→ **PROVIDED DATA**
- Opening Delimiter -

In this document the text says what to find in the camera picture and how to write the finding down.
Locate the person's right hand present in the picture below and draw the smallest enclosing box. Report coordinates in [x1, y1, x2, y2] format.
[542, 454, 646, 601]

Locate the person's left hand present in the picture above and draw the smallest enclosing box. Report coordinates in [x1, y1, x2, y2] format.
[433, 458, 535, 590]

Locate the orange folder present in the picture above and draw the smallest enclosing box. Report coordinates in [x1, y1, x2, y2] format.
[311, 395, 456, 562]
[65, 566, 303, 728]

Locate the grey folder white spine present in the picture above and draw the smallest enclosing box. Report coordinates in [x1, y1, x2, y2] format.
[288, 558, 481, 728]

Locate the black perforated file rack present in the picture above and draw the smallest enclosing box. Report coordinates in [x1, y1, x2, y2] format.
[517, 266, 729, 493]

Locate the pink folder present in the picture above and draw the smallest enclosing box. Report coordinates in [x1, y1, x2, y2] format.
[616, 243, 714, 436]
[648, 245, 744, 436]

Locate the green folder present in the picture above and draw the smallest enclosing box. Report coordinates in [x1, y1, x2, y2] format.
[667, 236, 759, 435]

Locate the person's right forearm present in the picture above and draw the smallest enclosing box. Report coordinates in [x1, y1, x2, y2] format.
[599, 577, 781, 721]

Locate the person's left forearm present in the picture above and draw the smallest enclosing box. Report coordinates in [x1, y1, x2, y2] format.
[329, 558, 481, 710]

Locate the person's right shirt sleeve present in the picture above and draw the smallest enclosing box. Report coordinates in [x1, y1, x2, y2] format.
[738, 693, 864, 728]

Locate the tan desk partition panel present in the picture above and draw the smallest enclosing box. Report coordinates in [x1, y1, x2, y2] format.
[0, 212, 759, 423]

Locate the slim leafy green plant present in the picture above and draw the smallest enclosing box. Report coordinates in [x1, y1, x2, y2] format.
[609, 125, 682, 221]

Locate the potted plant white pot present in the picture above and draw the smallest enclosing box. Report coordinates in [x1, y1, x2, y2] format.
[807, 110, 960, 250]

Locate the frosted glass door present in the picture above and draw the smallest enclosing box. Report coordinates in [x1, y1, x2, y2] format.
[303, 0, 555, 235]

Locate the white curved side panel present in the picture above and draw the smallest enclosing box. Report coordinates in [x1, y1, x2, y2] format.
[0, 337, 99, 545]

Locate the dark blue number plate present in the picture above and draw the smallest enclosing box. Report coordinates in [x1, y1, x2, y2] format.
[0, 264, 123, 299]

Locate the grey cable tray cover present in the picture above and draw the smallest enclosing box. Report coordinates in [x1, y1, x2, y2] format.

- Closing Delimiter -
- Opening Delimiter -

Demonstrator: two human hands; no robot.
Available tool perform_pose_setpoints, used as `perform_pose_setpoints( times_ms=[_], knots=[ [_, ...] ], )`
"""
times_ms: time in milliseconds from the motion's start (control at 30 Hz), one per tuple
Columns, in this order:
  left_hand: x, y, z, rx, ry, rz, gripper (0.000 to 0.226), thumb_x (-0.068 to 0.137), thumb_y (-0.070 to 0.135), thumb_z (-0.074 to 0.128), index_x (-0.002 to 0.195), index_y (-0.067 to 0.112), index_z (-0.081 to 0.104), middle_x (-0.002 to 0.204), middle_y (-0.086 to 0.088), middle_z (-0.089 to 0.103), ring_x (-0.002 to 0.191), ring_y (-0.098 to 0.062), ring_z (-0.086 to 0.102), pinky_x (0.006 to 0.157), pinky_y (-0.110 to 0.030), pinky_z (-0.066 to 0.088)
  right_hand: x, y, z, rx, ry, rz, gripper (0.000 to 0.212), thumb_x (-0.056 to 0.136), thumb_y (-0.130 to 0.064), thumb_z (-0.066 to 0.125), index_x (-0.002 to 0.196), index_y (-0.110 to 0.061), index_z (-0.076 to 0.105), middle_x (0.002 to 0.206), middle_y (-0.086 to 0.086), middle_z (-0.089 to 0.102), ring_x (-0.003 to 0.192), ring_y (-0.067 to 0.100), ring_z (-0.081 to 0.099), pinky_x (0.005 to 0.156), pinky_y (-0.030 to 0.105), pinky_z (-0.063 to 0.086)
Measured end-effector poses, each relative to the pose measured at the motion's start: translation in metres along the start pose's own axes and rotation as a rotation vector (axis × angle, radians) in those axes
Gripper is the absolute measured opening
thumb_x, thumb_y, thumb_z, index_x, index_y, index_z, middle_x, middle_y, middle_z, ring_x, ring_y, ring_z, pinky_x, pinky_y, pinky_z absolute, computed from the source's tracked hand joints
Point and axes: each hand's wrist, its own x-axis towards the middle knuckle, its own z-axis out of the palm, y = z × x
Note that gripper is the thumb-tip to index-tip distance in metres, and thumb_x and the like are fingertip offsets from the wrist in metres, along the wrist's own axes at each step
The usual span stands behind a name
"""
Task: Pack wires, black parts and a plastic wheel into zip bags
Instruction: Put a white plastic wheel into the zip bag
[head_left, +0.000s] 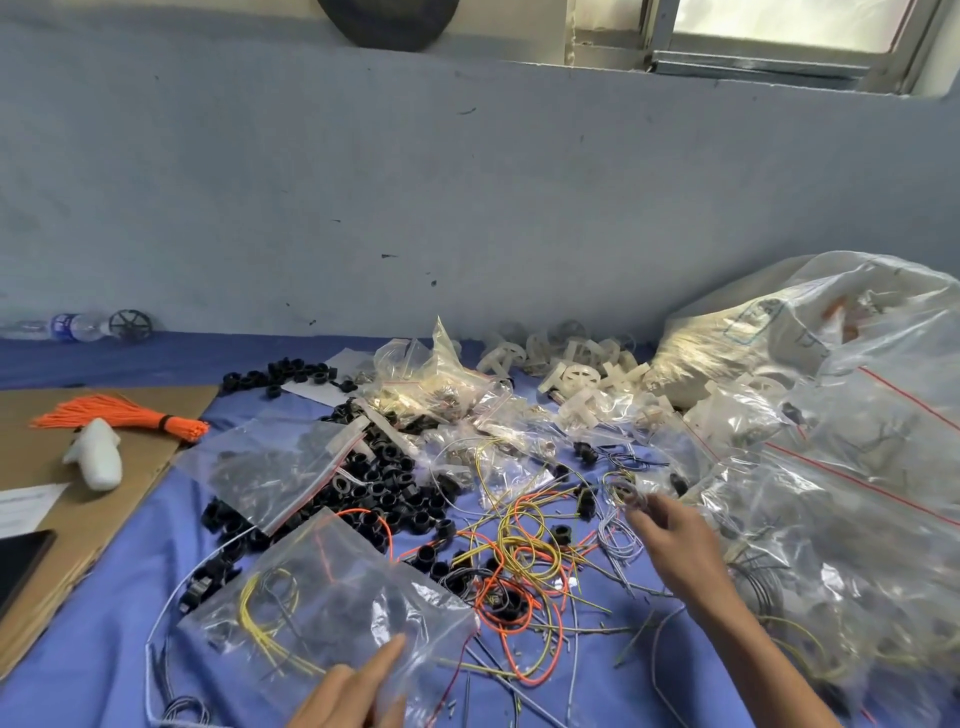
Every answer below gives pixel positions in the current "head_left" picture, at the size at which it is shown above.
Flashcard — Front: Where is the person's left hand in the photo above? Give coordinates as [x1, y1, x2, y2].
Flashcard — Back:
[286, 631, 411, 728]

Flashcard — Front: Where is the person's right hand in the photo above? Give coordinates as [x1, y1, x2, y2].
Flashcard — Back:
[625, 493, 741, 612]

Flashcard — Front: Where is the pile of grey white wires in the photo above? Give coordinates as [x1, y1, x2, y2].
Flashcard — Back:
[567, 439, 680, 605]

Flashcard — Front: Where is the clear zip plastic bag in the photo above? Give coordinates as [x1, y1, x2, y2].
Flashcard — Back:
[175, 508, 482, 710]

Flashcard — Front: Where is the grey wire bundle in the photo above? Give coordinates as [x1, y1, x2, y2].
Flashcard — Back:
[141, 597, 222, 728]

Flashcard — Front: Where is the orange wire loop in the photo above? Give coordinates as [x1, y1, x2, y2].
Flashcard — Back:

- Closing Delimiter -

→ **YOUR OBJECTIVE**
When a line in the listing above holds the word "wrist", copy it.

→ **ANSWER TO THE EXERCISE**
Point and axes: each hand's wrist, its own x-axis towards the middle knuckle, its own z-axis out of the palm, y = z × x
Note that gripper is the thumb-tip to index-tip distance in metres, and thumb_x and the like are fingertip offsets from the wrist in metres, along the wrist's own axes at each step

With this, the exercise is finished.